What is required. In the material below, some lines may hold the word "camera"; state how many do, giving only the number.

Source data.
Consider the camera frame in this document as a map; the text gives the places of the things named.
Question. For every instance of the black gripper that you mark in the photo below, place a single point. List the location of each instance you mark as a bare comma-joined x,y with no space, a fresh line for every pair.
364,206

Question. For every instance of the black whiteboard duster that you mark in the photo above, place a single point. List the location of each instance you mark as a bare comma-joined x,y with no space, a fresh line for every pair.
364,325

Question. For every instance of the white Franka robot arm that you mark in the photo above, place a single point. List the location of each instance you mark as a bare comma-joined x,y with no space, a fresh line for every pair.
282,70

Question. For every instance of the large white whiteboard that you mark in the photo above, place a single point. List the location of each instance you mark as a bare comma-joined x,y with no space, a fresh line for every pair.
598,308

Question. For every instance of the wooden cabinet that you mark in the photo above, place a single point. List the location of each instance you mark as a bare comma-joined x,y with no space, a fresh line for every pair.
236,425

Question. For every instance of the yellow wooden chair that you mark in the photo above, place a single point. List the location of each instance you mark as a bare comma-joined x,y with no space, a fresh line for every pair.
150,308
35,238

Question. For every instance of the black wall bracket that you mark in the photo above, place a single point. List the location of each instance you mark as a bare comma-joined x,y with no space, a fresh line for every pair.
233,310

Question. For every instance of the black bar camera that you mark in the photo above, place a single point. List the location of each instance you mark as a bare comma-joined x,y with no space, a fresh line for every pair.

Response for this exercise. 2